Yakın geçmişte parti değiştirme işi sulandırıldı mı? Evet... “Fırıldak Kubi” lakaplı Kubilay Uygun hâlâ belleklerde. Dokuzuncu parti değişikliğinde fıkrası üretilmişti. Eşi evden çıkarken sormuş; “Bugün hangi partiye geçeceksin!

Ancak AKP-MHP’nin aniden bu yasağı gündeme getirmesi, Fırıldak Kubi olayından daha trajikomik bir nedenle. Seçime girmesini istemedikleri partilerin hiçbir yöntem üretememesi için buna sığınıyorlar!

***

Meclis, 2 Haziran Salı günü açılacak. İktidar yayın organlarına göre bu yasak ilk gündeme gelecek konular arasında. Ne salgının yaralarını sarma, ne ekonomideki olumsuz havayı giderme... Öncelik neden bu?
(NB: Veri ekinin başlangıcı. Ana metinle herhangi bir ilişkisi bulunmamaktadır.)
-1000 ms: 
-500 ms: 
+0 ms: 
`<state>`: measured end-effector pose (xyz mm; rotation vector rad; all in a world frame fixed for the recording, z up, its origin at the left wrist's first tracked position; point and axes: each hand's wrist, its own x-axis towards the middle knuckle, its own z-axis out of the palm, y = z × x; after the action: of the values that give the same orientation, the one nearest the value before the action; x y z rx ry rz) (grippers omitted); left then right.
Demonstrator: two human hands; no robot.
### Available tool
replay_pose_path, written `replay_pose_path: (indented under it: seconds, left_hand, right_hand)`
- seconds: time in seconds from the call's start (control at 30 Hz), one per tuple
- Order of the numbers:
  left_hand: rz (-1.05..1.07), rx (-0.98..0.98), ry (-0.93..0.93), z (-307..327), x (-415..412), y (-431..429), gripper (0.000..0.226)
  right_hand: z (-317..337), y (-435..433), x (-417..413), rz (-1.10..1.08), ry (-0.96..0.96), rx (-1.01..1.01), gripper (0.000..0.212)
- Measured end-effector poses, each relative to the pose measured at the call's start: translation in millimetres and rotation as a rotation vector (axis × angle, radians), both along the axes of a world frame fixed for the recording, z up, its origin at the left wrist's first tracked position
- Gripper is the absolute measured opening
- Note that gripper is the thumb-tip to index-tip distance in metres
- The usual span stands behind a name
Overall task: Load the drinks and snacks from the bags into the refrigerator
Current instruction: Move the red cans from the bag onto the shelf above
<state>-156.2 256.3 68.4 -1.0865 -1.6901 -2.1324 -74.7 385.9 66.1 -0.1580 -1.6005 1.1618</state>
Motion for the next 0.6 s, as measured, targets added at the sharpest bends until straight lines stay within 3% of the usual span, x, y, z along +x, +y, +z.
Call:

Görünen o ki, iktidardan kopmanın daha çok olacağını, bunun iktidar değişikliğine yol açacağını düşünüyorlar.

Söz konusu değişiklikleri gündeme getirmek başlı başına bunun kabulü.

Bir başka kabul de şu:

Erken seçim tartıştırmalarını sürdürmek!

İktidar bunu yaparak hem salgının sonuçlarının daha az konuşulmasını sağlamaya çalışıyor hem de iktidar seçeneğinin motor gücü olarak CHP’nin kurultay gündemini sallantıda tutuyor.

2017 referandumunda kabul edilen değişikliklerle 6 ay içinde yeni sisteme uyum için iki binden fazla yasanın çıkması, TBMM içtüzüğünün yeni duruma uyarlanması gerekiyordu. Bütün bunları bırakıp seçime girecek-girmeyecek partileri şekillendirmeye çalışmanın 12 Eylül kafasından ne farkı var?

Katar’dan neyin karşılığı geldiği açıklanmayan 15 milyar dolarla ekonominin dönmesi mümkün değil.

Normalleşme adımları, çarkları eskisinin en çok dörtte biri kadar döndürebilir.

Bu ortamda iktidar için geriye tek seçenek kalıyor:

Muhalefetin çanına ot tıkayıp, açlık ve güvenliği mutlak sorun yapmak, halka “ben gidersem bunu da bulamazsınız” korkusu salarak seçime gitmek!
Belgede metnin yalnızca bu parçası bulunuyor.